### EXERCISE
Write out each line of the entries below that holds the word "follows".

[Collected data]
= Beginning of Section =

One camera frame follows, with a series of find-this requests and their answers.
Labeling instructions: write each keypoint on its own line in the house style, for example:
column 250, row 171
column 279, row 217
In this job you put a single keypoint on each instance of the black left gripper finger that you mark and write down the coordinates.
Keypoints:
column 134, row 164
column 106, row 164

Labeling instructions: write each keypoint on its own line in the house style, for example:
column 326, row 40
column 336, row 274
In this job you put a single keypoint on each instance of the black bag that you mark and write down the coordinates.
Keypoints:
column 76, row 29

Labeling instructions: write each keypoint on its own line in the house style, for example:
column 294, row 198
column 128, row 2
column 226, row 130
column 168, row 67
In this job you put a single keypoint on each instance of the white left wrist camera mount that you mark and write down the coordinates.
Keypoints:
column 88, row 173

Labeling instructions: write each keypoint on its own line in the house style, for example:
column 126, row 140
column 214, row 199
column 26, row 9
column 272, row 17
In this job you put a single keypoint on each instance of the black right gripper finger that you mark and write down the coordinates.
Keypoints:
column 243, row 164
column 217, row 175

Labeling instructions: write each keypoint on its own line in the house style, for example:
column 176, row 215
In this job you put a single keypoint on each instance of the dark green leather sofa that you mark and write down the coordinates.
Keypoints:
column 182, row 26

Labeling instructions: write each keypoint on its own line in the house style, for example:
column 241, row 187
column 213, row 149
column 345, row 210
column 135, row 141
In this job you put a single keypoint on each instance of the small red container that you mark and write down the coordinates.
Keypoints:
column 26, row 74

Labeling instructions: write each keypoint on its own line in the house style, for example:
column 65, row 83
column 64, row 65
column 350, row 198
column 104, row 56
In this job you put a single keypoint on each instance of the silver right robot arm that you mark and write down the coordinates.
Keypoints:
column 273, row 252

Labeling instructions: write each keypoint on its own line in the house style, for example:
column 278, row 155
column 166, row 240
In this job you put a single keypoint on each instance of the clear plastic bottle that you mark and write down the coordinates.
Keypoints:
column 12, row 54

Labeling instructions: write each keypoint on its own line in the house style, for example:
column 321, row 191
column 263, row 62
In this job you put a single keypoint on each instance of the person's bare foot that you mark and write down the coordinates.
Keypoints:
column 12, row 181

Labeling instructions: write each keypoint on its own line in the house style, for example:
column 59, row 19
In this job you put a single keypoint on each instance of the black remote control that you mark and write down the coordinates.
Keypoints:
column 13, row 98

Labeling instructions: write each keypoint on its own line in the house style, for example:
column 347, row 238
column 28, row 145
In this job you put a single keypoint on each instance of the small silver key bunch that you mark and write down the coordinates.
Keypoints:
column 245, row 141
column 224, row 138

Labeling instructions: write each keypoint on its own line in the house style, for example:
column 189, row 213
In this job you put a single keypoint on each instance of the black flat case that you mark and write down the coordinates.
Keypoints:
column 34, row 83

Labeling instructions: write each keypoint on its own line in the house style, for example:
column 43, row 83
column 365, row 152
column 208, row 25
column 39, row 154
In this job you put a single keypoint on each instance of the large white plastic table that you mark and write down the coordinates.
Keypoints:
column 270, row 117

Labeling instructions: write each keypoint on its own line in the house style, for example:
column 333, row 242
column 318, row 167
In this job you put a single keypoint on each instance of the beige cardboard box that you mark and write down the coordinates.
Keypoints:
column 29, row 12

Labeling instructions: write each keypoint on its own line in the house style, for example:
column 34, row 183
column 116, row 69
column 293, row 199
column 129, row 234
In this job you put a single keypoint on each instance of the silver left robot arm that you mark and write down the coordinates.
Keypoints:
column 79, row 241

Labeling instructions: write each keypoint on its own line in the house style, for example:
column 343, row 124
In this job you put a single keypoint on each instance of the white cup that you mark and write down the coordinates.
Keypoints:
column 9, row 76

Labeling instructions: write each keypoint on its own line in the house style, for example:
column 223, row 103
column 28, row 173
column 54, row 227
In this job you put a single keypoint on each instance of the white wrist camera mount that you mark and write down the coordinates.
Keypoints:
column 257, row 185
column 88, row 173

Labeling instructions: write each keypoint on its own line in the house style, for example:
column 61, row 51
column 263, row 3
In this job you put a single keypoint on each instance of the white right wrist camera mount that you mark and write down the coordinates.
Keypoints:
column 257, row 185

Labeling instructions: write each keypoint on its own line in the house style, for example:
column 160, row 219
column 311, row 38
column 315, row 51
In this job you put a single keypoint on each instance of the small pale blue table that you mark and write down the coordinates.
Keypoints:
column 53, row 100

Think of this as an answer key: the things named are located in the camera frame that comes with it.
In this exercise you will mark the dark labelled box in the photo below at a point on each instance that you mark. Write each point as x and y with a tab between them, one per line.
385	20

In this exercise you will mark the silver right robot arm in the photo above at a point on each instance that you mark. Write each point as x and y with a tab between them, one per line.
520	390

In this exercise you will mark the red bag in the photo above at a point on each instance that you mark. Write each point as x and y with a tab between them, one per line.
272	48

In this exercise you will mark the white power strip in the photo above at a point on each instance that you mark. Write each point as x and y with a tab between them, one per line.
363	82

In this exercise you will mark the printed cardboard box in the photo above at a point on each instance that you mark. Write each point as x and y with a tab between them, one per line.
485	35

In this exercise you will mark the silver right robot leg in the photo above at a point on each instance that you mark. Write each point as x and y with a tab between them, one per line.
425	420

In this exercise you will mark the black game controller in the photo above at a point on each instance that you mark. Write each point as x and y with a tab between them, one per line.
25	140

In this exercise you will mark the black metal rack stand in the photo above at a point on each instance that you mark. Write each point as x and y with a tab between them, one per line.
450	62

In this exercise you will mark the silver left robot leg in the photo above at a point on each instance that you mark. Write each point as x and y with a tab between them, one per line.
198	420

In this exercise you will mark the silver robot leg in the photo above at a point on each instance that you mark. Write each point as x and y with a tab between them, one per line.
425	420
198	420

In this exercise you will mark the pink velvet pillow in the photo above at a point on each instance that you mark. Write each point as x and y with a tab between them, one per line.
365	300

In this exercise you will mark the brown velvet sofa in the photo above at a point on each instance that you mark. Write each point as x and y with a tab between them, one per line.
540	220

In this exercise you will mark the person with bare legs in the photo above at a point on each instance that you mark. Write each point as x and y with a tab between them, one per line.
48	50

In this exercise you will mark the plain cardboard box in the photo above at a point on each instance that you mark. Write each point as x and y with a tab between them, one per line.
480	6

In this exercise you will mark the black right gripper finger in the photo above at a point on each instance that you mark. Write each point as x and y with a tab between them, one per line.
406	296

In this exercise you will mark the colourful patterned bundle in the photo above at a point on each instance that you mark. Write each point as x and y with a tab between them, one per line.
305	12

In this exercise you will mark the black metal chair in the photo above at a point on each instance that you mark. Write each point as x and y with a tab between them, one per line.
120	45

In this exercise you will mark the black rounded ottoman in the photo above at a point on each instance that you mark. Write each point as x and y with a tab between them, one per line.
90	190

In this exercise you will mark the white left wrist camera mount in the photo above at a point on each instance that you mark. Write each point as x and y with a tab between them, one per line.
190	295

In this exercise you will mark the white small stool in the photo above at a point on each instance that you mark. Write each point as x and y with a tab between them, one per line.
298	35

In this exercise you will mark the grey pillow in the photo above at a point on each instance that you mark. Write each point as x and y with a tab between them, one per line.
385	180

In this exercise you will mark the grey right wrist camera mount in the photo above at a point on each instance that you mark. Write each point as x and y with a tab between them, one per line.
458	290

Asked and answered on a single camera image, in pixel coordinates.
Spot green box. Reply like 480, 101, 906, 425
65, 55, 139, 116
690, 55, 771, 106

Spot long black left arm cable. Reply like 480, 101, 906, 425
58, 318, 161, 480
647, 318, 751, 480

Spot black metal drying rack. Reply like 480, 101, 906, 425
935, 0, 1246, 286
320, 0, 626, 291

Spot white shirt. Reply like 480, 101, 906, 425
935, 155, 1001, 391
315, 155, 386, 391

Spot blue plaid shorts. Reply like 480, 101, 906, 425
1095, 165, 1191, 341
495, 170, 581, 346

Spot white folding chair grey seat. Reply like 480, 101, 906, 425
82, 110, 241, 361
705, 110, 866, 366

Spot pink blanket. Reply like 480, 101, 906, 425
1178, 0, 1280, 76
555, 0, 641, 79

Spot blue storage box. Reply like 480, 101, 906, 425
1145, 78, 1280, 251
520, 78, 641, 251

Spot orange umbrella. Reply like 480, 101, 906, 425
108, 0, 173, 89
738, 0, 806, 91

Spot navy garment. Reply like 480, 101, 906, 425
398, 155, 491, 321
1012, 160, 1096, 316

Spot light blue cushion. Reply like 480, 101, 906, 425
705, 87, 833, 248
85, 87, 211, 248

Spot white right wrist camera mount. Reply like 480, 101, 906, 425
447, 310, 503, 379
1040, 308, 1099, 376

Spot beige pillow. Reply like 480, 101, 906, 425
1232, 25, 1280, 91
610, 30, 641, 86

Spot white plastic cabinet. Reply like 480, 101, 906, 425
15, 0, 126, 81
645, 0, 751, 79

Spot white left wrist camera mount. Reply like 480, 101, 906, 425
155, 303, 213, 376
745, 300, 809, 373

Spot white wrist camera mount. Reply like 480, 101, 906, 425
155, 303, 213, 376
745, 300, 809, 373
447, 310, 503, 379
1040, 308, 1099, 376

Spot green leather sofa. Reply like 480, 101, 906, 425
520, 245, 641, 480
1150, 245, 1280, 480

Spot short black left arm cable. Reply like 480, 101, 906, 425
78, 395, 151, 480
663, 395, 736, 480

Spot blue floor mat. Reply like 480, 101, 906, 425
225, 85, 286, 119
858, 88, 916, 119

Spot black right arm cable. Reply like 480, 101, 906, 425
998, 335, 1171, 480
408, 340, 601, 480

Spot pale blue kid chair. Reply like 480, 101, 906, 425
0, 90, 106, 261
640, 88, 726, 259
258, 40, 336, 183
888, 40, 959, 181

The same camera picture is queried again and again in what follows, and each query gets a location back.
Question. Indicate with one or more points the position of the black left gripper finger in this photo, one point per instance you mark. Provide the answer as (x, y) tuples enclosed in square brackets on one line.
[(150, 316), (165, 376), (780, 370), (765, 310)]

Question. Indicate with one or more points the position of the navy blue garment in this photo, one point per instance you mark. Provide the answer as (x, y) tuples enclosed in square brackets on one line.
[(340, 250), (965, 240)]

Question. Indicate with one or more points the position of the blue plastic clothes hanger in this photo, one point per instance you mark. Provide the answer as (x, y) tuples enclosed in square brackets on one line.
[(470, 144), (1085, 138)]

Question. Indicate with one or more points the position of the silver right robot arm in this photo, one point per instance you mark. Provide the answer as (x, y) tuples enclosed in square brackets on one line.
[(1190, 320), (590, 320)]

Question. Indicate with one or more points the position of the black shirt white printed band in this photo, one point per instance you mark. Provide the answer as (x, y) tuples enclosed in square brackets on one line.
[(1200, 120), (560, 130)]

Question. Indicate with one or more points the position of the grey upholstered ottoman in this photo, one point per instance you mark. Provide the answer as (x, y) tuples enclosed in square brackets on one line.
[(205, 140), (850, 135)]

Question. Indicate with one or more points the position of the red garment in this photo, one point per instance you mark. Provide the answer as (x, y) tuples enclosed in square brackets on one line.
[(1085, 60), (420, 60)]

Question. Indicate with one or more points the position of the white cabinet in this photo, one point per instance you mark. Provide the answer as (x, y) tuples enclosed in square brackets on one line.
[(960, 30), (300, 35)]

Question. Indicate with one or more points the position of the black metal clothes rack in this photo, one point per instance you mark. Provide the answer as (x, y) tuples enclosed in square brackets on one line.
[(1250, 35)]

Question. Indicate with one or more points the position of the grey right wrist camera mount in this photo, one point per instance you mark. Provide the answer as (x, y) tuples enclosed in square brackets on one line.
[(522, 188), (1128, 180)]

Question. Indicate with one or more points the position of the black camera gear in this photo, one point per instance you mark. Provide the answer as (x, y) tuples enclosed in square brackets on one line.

= End of Section =

### TASK SOLUTION
One camera frame follows, with a series of find-this requests and their answers.
The same camera picture is queried again and again in what follows, and each query gets a location back.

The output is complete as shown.